» PROVIDED DATA:
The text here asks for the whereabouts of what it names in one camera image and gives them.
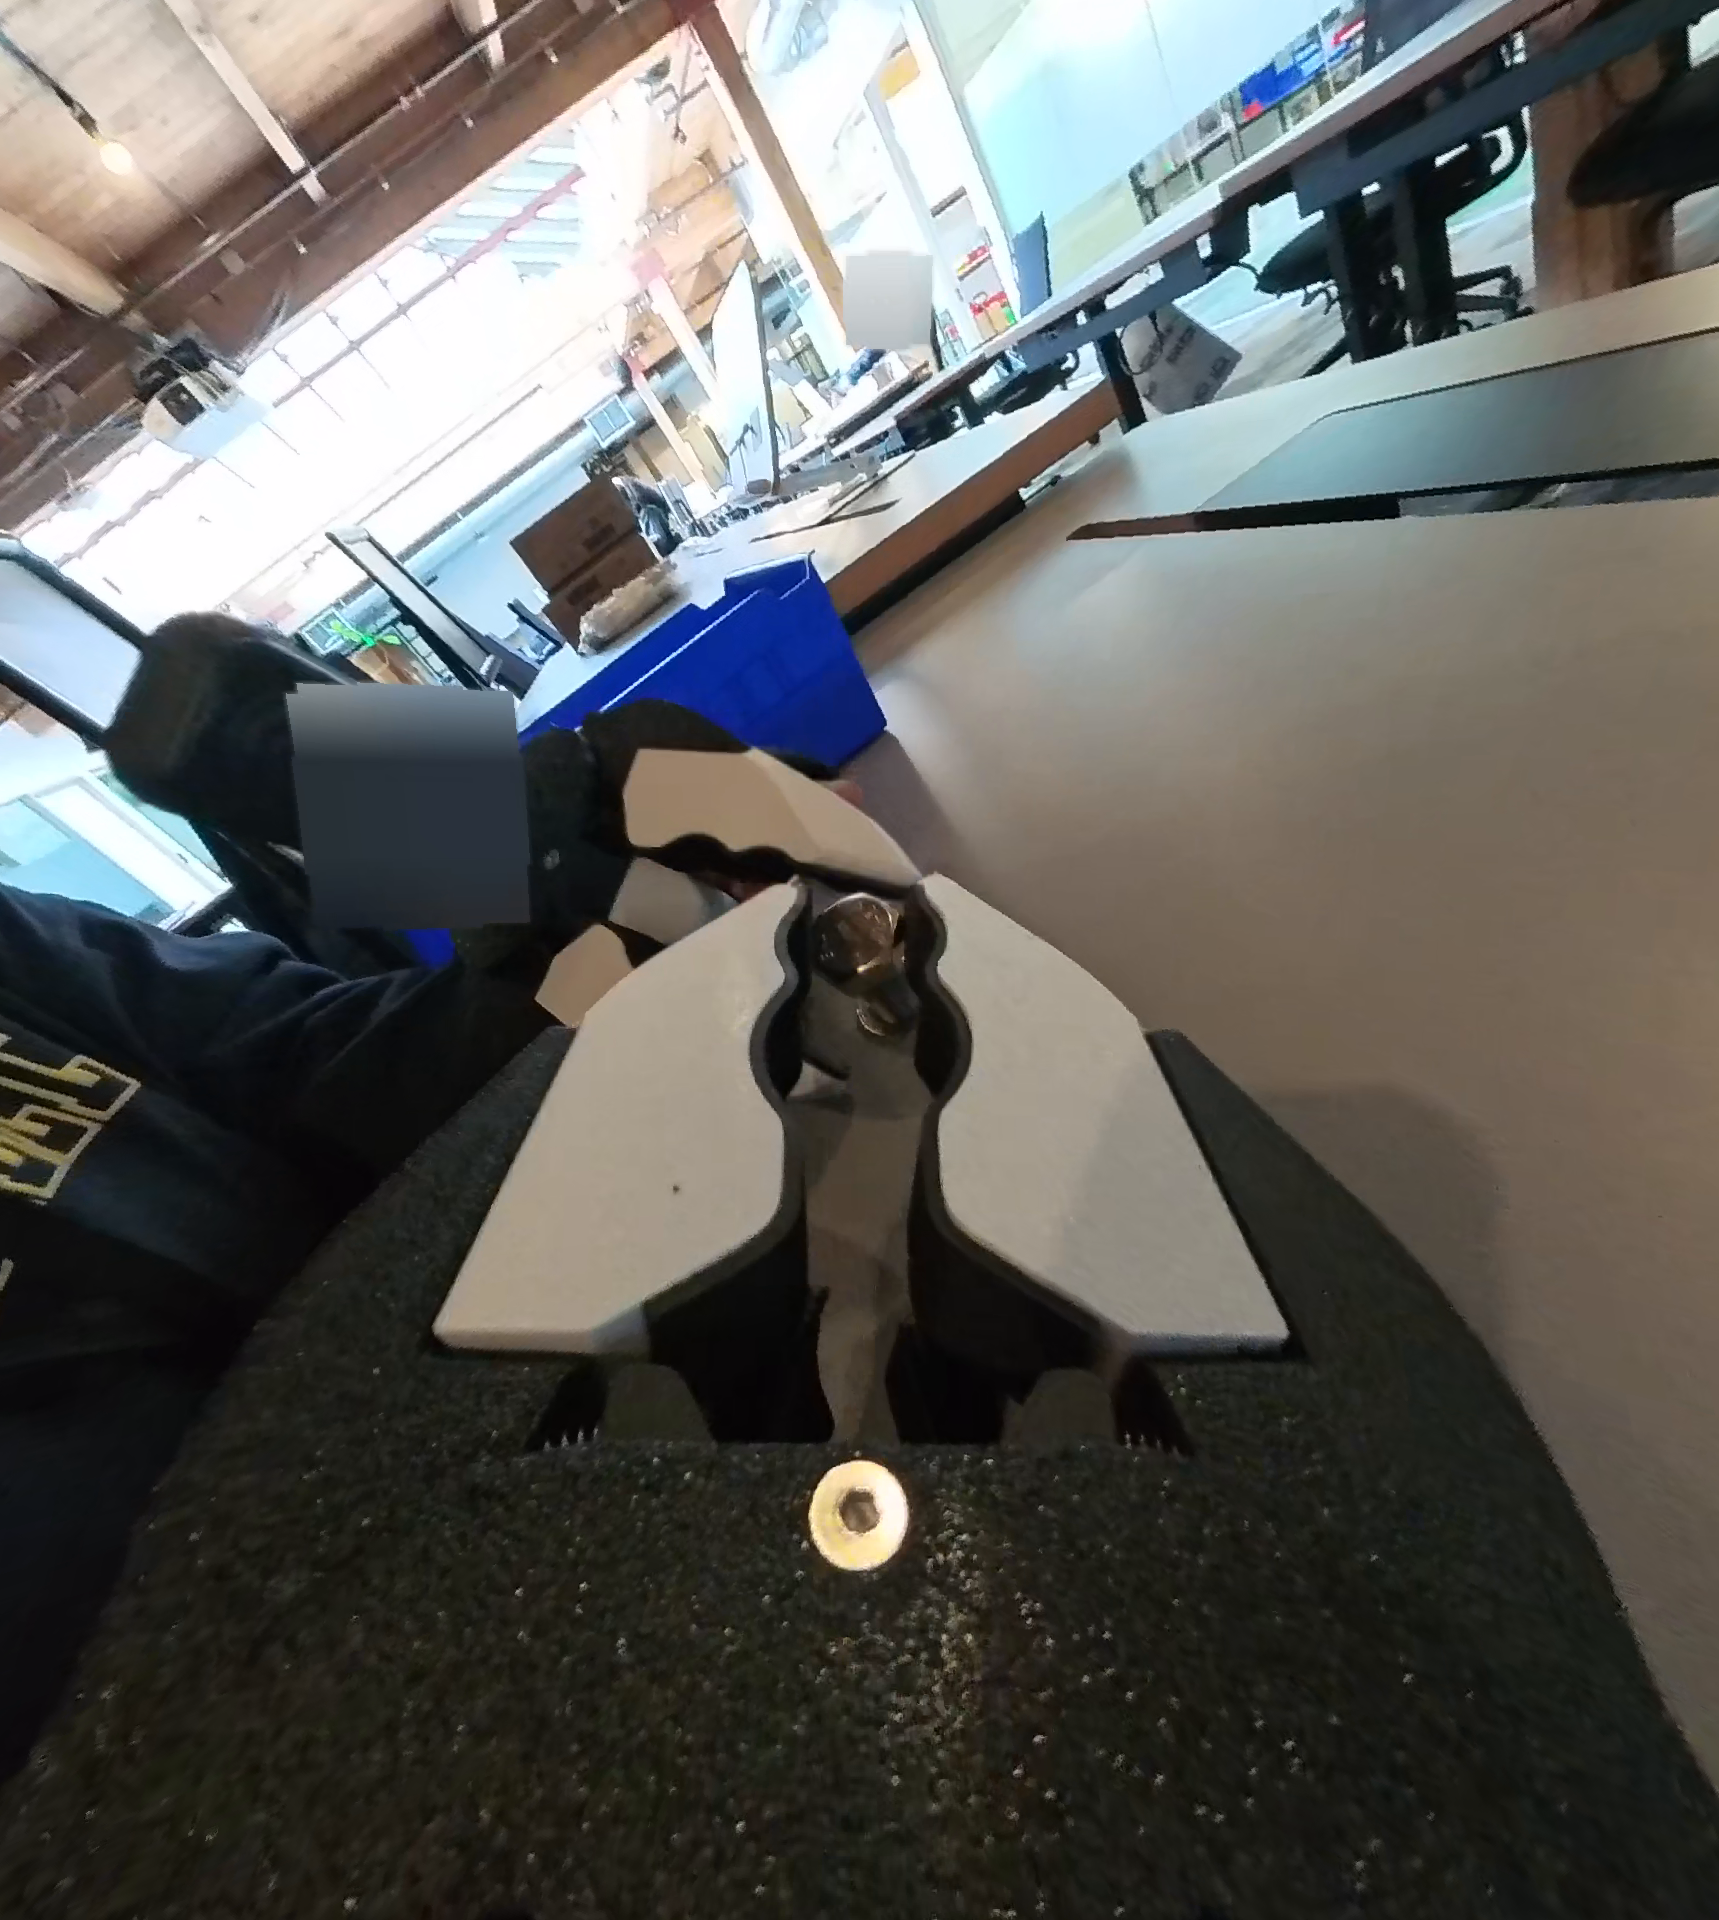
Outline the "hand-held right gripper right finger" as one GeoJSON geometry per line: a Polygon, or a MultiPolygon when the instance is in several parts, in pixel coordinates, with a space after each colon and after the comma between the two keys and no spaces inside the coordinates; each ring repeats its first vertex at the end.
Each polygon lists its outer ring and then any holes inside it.
{"type": "Polygon", "coordinates": [[[947,876],[913,901],[929,1090],[913,1312],[959,1359],[1284,1350],[1286,1320],[1130,1010],[947,876]]]}

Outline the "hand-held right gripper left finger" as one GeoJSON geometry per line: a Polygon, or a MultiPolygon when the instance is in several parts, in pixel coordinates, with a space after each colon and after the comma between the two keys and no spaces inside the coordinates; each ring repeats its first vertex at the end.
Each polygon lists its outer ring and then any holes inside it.
{"type": "Polygon", "coordinates": [[[797,1220],[771,1069],[807,891],[771,884],[585,1014],[433,1318],[453,1353],[649,1354],[797,1220]]]}

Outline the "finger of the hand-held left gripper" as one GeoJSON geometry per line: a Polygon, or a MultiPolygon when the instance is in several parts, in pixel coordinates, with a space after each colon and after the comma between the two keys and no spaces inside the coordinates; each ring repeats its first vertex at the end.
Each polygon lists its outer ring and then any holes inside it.
{"type": "Polygon", "coordinates": [[[621,786],[625,838],[667,866],[909,891],[919,866],[855,803],[775,757],[643,748],[621,786]]]}
{"type": "Polygon", "coordinates": [[[755,892],[751,878],[627,869],[607,905],[565,906],[547,918],[535,1007],[549,1025],[579,1028],[617,984],[755,892]]]}

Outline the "blue plastic bin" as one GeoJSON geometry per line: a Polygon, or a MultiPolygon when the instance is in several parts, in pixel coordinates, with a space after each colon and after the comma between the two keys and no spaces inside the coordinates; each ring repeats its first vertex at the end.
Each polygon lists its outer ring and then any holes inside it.
{"type": "Polygon", "coordinates": [[[639,701],[689,708],[777,757],[841,768],[887,728],[867,670],[809,559],[731,574],[599,656],[549,660],[517,708],[521,742],[639,701]]]}

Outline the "steel hex bolt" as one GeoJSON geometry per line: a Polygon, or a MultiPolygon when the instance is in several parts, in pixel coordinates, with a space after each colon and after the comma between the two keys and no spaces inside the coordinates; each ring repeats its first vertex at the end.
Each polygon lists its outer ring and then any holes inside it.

» TASK: From the entries above, output every line exactly and omit any image.

» ANSWER SECTION:
The text here asks for the whereabouts of what it names in one camera image and gives them.
Outline the "hand-held right gripper right finger" as one GeoJSON geometry per line: a Polygon, or a MultiPolygon when the instance is in several parts, in pixel coordinates, with a space after each colon and after the comma between the two keys and no spaces inside the coordinates; each ring repeats its first vertex at the end.
Each polygon lists its outer ring and then any holes inside it.
{"type": "Polygon", "coordinates": [[[947,876],[913,901],[929,1090],[913,1312],[959,1359],[1284,1350],[1286,1320],[1130,1010],[947,876]]]}

Outline the "hand-held right gripper left finger" as one GeoJSON geometry per line: a Polygon, or a MultiPolygon when the instance is in several parts, in pixel coordinates, with a space after each colon and after the comma between the two keys and no spaces inside the coordinates; each ring repeats its first vertex at the end.
Each polygon lists its outer ring and then any holes inside it.
{"type": "Polygon", "coordinates": [[[797,1220],[771,1069],[807,891],[771,884],[585,1014],[433,1318],[453,1353],[649,1354],[797,1220]]]}

Outline the "finger of the hand-held left gripper" as one GeoJSON geometry per line: a Polygon, or a MultiPolygon when the instance is in several parts, in pixel coordinates, with a space after each colon and after the comma between the two keys and no spaces inside the coordinates; each ring repeats its first vertex at the end.
Each polygon lists its outer ring and then any holes inside it.
{"type": "Polygon", "coordinates": [[[621,786],[625,838],[667,866],[909,891],[919,866],[855,803],[775,757],[643,748],[621,786]]]}
{"type": "Polygon", "coordinates": [[[755,892],[751,878],[627,869],[607,905],[565,906],[547,918],[535,1007],[549,1025],[579,1028],[617,984],[755,892]]]}

Outline the "blue plastic bin" as one GeoJSON geometry per line: a Polygon, or a MultiPolygon when the instance is in several parts, in pixel coordinates, with a space after each colon and after the comma between the two keys and no spaces inside the coordinates; each ring repeats its first vertex at the end.
Each polygon lists its outer ring and then any holes inside it.
{"type": "Polygon", "coordinates": [[[639,701],[689,708],[777,757],[841,768],[887,728],[867,670],[809,559],[731,574],[599,656],[549,660],[517,708],[521,742],[639,701]]]}

Outline the "steel hex bolt" as one GeoJSON geometry per line: a Polygon, or a MultiPolygon when the instance is in several parts, in pixel coordinates, with a space after each colon and after the comma between the two keys and no spaces inside the coordinates; each ring repeats its first vertex at the end.
Each polygon lists its outer ring and then any holes inside it.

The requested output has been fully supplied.